* **Brief**: Once you find a line containing the word "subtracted" in the entries below, copy it.

(Supplied entries begins)

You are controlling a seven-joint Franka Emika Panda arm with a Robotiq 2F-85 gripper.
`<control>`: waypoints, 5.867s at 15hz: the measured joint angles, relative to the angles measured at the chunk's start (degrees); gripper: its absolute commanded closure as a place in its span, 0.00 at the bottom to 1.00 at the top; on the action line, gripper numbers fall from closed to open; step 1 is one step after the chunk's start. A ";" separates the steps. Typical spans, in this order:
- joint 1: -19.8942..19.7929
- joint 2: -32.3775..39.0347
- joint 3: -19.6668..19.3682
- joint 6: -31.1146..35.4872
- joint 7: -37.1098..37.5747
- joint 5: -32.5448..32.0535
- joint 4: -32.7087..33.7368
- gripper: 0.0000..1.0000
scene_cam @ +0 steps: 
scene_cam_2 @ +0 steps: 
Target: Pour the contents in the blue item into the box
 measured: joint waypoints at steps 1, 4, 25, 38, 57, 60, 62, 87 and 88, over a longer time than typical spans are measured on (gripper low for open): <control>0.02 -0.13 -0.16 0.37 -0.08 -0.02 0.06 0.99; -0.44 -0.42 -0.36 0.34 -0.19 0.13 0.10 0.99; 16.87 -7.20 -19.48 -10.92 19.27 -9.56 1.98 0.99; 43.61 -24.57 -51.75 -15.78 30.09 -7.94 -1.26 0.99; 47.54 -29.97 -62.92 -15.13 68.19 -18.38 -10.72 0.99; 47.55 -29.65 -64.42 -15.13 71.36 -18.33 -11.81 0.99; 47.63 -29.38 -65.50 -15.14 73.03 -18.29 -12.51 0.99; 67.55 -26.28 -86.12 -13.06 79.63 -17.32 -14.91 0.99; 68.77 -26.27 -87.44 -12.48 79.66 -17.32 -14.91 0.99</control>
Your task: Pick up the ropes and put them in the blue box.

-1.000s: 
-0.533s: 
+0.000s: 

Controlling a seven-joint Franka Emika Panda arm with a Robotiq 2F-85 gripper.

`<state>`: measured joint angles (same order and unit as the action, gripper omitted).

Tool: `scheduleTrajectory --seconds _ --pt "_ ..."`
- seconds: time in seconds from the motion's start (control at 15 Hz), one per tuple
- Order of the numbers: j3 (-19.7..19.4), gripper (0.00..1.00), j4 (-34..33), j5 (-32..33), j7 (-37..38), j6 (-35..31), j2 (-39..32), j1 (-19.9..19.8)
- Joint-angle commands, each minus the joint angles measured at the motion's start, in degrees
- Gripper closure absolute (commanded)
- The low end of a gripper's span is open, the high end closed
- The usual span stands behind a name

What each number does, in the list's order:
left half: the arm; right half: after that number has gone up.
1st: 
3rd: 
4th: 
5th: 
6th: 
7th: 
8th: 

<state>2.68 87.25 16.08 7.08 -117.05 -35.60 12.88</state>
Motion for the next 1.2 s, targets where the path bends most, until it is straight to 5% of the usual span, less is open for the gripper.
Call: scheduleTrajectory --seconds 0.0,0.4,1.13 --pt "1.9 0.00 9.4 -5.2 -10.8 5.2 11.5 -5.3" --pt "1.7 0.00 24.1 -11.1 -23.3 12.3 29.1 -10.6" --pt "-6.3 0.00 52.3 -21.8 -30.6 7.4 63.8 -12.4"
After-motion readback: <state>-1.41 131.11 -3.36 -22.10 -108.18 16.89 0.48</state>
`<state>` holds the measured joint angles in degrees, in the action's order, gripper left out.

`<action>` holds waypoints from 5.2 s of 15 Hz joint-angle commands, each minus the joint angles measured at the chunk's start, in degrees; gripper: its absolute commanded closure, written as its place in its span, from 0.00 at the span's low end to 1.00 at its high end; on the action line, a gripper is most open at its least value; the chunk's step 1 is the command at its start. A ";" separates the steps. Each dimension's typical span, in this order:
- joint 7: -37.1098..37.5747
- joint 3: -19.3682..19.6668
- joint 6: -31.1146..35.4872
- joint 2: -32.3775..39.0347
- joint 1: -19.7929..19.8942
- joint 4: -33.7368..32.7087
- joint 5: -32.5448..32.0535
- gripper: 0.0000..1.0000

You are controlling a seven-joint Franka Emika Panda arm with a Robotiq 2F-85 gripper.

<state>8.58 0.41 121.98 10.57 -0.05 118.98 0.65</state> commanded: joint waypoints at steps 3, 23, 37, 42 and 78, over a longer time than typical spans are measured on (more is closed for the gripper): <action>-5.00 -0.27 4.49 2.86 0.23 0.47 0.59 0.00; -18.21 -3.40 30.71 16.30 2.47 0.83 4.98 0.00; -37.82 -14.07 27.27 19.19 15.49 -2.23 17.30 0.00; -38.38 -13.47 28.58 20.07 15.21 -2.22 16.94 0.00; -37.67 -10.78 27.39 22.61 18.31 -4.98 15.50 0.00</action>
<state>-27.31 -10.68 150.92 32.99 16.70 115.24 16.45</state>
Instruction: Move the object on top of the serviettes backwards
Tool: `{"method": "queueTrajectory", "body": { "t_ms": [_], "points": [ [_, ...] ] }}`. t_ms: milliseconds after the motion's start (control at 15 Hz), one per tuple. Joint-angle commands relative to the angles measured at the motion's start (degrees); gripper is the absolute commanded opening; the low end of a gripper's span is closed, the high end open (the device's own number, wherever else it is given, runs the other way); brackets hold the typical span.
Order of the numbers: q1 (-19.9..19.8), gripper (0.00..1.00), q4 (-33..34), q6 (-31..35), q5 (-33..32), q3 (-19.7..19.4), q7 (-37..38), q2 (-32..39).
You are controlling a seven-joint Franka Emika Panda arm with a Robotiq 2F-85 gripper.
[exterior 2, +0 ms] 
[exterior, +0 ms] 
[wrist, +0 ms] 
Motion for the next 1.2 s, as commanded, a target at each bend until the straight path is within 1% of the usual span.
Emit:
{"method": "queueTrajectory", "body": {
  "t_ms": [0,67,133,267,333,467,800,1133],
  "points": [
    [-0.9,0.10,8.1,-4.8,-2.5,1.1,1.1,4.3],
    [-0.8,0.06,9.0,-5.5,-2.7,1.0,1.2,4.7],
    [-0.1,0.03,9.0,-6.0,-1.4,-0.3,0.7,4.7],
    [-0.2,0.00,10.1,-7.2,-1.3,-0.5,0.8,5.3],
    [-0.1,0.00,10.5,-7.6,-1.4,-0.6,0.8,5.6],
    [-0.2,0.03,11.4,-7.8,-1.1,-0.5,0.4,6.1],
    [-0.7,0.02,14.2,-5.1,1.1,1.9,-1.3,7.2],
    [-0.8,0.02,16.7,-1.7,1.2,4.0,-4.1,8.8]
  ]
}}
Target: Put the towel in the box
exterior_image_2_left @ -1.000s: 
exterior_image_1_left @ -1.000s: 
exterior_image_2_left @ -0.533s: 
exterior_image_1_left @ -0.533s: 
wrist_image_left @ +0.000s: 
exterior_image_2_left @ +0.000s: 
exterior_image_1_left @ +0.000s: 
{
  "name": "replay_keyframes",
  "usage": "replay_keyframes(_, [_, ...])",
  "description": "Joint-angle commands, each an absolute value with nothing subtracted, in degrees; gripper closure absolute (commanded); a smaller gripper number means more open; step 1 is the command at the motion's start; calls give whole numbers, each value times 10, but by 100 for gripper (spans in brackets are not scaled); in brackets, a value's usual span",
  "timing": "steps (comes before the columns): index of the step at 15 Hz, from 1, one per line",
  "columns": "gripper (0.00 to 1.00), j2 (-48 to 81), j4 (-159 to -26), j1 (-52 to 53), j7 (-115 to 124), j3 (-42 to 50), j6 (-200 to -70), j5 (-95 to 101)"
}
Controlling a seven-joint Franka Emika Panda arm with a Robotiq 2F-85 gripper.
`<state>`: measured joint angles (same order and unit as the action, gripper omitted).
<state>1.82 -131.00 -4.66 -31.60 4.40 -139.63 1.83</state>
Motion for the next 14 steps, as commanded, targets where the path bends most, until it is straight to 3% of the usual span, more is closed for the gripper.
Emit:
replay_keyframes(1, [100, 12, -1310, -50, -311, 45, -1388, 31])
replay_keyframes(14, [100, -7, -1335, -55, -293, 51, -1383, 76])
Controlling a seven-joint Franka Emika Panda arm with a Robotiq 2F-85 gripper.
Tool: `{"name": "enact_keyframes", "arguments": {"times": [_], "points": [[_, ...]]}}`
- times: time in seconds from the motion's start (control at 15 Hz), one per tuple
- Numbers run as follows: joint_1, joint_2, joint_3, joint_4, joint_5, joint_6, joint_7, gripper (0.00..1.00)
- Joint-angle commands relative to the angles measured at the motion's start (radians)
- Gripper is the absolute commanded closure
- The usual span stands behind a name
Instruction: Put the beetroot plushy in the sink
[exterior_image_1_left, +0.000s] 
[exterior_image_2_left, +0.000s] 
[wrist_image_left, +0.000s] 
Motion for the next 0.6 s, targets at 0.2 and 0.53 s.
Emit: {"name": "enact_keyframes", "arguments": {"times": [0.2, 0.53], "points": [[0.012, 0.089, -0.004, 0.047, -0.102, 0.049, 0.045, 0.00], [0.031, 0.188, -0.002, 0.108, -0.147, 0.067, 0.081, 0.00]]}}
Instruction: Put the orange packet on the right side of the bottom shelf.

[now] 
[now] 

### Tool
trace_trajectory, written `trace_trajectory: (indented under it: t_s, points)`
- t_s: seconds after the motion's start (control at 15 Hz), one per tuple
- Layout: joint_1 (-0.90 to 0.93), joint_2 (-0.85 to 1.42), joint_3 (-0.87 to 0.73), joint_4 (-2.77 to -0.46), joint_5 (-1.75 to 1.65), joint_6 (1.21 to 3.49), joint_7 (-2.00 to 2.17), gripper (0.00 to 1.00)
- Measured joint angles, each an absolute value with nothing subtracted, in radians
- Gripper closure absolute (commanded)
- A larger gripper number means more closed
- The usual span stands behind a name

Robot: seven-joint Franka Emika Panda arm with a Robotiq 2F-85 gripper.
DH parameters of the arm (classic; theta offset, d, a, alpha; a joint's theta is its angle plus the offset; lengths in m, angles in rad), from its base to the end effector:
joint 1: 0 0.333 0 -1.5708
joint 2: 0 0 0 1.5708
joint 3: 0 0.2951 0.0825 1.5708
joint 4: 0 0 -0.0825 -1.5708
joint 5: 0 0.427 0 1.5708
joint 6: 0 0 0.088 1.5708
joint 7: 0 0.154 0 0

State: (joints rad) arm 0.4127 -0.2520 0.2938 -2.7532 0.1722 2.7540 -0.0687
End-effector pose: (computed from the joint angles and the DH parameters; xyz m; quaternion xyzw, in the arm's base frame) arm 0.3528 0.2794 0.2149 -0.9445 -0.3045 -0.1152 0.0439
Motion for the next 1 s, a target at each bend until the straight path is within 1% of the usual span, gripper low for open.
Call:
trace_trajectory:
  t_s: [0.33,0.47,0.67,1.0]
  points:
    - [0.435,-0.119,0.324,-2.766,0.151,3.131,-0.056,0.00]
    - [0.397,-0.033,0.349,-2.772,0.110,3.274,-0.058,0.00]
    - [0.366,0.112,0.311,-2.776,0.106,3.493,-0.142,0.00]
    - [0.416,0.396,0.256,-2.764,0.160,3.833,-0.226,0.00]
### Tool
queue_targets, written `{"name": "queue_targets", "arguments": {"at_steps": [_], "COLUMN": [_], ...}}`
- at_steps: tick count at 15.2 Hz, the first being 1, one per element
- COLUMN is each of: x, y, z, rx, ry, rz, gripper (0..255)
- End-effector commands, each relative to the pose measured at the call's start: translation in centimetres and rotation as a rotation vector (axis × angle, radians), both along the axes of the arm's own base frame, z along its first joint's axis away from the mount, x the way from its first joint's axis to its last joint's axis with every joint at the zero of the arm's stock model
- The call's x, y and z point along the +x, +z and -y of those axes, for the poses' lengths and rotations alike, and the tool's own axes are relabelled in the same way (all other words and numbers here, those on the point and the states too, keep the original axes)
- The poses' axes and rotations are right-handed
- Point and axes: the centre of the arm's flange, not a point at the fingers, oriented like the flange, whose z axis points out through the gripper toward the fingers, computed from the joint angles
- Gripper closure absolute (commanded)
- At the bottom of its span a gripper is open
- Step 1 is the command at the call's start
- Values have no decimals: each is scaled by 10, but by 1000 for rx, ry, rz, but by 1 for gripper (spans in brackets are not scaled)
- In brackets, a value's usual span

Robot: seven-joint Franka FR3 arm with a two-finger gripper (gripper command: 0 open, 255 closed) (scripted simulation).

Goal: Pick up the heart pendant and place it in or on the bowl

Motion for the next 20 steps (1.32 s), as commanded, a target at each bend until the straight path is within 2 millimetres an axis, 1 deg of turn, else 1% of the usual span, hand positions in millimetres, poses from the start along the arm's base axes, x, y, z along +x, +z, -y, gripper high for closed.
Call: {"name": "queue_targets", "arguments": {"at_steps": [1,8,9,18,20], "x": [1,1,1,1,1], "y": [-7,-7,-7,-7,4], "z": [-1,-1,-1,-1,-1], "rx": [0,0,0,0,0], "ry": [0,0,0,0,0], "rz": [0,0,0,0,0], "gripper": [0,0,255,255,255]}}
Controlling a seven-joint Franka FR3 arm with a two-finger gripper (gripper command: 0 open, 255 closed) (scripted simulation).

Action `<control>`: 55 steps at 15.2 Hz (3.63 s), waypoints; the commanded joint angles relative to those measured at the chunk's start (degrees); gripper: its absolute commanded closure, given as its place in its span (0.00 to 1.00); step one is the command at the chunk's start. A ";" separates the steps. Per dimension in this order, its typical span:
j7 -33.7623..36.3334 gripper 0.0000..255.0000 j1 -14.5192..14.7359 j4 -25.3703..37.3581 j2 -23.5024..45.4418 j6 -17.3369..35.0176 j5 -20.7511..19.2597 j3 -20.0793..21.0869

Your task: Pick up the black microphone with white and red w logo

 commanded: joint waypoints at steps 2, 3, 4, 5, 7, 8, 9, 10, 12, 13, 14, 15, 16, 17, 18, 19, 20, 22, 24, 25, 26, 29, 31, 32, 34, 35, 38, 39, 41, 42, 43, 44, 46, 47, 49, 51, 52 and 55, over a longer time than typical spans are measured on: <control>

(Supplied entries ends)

* **Task answer**:
  "description": "Joint-angle commands, each an absolute value with nothing subtracted, in degrees; gripper closure absolute (commanded); a smaller gripper number means more open; step 1 is the command at the motion's start; calls give whole numbers, each value times 10, but by 100 for gripper (spans in brackets are not scaled); in brackets, a value's usual span",
- Measured joint angles, each an absolute value with nothing subtracted, in radians

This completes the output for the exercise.